Your instructions
Using the material below, copy every line where "horizontal" appears.

Records for the exercise
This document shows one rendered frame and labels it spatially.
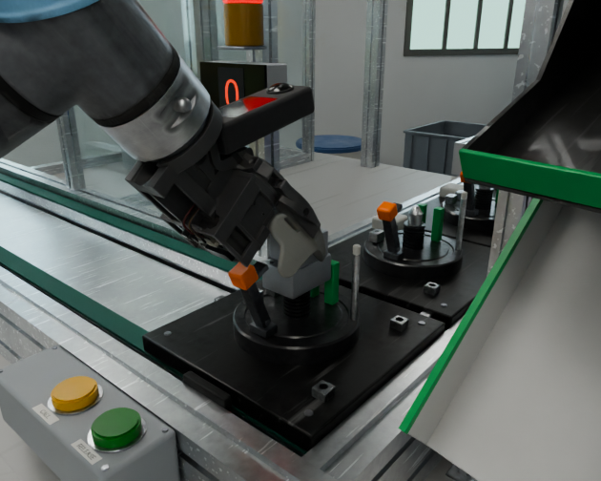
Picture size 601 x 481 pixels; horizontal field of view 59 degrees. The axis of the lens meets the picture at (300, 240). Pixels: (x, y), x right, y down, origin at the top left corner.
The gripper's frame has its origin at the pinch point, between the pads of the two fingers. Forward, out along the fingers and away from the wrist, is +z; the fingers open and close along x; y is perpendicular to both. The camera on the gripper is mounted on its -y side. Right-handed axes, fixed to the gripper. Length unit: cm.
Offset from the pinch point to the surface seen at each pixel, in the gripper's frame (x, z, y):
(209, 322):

...

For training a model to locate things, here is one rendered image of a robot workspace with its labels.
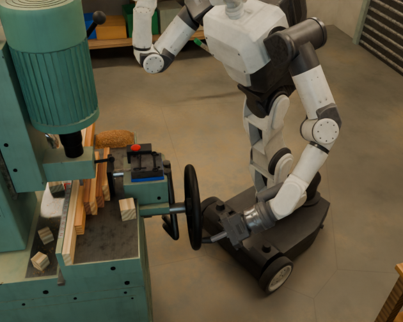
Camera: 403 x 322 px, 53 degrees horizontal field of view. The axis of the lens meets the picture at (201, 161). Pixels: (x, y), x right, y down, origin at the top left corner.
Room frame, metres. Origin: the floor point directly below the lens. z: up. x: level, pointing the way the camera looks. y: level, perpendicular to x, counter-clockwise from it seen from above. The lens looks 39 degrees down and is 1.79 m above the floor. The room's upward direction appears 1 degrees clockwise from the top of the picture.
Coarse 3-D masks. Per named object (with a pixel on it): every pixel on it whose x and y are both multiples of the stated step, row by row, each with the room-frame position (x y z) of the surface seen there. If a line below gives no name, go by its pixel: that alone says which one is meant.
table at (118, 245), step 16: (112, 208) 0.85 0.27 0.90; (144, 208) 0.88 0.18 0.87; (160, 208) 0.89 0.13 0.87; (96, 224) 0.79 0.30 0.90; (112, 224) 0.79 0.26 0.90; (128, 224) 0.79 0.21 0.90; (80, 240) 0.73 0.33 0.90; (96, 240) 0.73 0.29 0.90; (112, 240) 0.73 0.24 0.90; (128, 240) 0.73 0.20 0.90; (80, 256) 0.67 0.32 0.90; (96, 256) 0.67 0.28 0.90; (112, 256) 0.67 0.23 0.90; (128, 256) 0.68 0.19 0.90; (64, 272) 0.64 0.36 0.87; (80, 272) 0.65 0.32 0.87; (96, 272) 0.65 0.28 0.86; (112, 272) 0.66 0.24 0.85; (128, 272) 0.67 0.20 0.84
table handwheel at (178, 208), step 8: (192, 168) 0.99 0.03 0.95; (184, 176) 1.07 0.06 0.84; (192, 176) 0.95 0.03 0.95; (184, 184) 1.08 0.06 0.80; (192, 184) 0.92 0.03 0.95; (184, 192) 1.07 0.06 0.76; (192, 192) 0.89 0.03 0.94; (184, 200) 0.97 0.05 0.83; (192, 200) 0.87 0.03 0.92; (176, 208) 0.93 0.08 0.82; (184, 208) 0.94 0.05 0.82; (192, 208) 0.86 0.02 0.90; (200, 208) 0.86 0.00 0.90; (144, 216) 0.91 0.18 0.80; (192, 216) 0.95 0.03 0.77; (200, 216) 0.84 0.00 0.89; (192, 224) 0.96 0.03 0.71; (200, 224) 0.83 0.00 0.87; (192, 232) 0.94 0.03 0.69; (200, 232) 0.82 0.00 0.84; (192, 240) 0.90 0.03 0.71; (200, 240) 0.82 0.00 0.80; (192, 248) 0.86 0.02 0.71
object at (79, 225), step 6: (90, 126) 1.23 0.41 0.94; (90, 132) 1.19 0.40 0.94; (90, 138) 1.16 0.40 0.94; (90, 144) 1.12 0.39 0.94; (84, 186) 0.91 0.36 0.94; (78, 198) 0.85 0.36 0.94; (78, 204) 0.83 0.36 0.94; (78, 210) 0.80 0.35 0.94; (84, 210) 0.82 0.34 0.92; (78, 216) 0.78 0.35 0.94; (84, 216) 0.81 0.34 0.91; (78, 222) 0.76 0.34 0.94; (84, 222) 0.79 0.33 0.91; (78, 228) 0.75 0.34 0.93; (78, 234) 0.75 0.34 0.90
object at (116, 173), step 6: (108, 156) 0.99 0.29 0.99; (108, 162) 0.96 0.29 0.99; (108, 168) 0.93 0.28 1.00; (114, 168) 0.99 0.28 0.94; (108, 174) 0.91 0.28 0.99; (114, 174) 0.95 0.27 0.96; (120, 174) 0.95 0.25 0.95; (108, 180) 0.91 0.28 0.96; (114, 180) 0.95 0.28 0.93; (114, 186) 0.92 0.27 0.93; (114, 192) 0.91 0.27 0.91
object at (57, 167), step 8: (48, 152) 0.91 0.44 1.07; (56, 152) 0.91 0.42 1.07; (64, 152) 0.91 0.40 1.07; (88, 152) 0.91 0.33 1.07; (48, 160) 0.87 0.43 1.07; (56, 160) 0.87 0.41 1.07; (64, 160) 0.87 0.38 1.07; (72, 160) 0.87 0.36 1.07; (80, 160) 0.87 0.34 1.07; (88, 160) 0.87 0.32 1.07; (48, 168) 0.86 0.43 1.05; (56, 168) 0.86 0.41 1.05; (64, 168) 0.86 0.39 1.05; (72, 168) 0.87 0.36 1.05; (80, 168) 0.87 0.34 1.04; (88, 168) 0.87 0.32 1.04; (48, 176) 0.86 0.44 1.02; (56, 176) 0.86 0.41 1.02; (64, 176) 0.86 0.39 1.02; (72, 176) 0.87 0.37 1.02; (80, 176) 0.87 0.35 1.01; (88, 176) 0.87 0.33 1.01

Result of this task
Picture size 601 x 481 pixels; horizontal field of view 59 degrees. The axis of the lens meets the picture at (300, 240). Pixels: (x, y), x right, y down, origin at the top left corner.
Camera: 403 x 322 px, 53 degrees horizontal field of view. The axis of the lens meets the picture at (201, 161). Pixels: (x, y), x right, y down, origin at the top left corner.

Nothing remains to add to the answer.